幽助の顔にかがみ込んで、唇に触れた。幽助はちょっと驚いたように目を開いたが、あまり気にもしないように応えてくる。
「珍しいじゃん、その気になった?」
百年ぶりじゃねェの、と幽助は云って体を起こした。
「百年とは行かなくても。……」
情けない話だが、思わず二人は指を折って数えてしまった。
「八か月ぶり、かな?」
「なんか、若くねえよなあ。

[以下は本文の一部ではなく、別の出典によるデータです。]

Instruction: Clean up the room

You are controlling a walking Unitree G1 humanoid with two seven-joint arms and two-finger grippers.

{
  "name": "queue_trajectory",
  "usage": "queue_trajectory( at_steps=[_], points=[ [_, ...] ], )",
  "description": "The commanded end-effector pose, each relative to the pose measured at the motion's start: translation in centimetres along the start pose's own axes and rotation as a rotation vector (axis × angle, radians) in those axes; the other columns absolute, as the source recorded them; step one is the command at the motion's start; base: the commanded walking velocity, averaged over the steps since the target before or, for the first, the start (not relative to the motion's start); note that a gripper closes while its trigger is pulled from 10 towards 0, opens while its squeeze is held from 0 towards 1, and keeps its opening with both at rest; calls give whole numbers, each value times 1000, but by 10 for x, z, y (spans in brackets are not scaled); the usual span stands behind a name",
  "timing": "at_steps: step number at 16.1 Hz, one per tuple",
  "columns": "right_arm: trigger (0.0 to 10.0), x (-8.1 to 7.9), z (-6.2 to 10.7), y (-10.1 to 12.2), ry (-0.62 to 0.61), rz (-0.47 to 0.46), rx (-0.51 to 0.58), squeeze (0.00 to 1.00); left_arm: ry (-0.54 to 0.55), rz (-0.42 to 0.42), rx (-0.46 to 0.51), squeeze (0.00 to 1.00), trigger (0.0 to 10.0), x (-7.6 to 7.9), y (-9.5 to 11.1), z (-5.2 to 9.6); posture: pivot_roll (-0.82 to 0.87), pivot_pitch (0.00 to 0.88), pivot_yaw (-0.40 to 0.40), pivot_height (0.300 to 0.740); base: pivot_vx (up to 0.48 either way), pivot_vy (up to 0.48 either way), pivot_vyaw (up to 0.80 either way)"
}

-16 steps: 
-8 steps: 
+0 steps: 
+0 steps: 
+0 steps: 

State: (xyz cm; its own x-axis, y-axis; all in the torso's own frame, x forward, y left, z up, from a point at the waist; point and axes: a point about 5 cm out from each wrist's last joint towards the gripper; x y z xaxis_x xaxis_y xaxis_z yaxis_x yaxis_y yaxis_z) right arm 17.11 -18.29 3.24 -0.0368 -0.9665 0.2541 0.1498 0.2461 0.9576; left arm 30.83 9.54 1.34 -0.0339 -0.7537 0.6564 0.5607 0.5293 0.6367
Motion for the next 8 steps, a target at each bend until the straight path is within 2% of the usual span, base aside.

……」
幽助の手が伸びて、熱い感触が頬をかすめる。
「どうする?」
聞かれて蔵馬は今日何度目かの苦笑いをして正直に云った。
「ごめん。でもやっぱり眠い。……」
幽助が笑いながら舌打ちした。
「オレも。ホント最近いけねーよな。ヤバいんじゃねーの?」
「生産的とは云えませんねえ。……」
どちらにしろ、男同士じゃ幾ら妖怪でも子供は作れないが。ああでも、産むならたぶん自分が産むハメになるに違いないが、幽助の子供を作るというのはちょっと面白いかもしれない。……
最近とみに、価値判断の基準が面白いかそうでないかに偏りつつある妖狐蔵馬は、とつとつと考えながら、冷えた床に寝転がった。
挙げ句の果て、疲れ切った彼らは、そこでそのまま眠り込んでしまった。
普段の彼らなら絶対に風邪をひかないだろうが、その日の彼らに翌日のさわやかな目覚めが約束されているかどうかは、これは確実ではなかった。